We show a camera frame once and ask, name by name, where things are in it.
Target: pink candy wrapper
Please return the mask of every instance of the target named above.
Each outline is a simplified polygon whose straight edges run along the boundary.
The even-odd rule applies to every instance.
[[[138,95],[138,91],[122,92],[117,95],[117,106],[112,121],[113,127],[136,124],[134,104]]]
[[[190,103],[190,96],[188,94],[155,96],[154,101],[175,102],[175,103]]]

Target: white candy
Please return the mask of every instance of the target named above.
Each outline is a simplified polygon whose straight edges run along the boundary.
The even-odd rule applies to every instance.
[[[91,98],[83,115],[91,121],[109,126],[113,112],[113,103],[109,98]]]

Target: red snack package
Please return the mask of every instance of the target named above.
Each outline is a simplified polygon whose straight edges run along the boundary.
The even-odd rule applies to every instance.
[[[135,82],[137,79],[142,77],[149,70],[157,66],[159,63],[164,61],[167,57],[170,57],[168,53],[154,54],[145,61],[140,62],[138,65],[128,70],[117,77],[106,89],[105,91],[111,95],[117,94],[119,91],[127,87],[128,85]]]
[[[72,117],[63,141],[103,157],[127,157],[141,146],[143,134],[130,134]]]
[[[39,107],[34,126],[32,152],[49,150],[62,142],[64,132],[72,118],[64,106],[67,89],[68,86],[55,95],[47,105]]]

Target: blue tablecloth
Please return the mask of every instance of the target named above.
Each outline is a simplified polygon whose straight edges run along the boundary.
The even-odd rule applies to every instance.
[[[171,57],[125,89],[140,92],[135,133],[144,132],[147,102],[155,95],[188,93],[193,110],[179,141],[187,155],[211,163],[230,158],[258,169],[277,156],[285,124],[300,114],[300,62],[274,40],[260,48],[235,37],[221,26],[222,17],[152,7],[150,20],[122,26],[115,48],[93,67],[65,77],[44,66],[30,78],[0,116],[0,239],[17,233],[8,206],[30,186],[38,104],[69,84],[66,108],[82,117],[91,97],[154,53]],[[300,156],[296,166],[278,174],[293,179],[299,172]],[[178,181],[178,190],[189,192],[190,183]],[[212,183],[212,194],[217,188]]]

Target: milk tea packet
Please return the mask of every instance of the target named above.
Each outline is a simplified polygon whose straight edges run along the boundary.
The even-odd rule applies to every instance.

= = = =

> _Directions for this task_: All lines from the one containing "Target: milk tea packet" to the end of the records, both ends included, should be printed exactly and on their own.

> _Output for this task_:
Target: milk tea packet
Please return the mask of every instance of the target named above.
Each outline is a simplified polygon whose straight edges run along the boundary.
The even-odd rule applies to every instance.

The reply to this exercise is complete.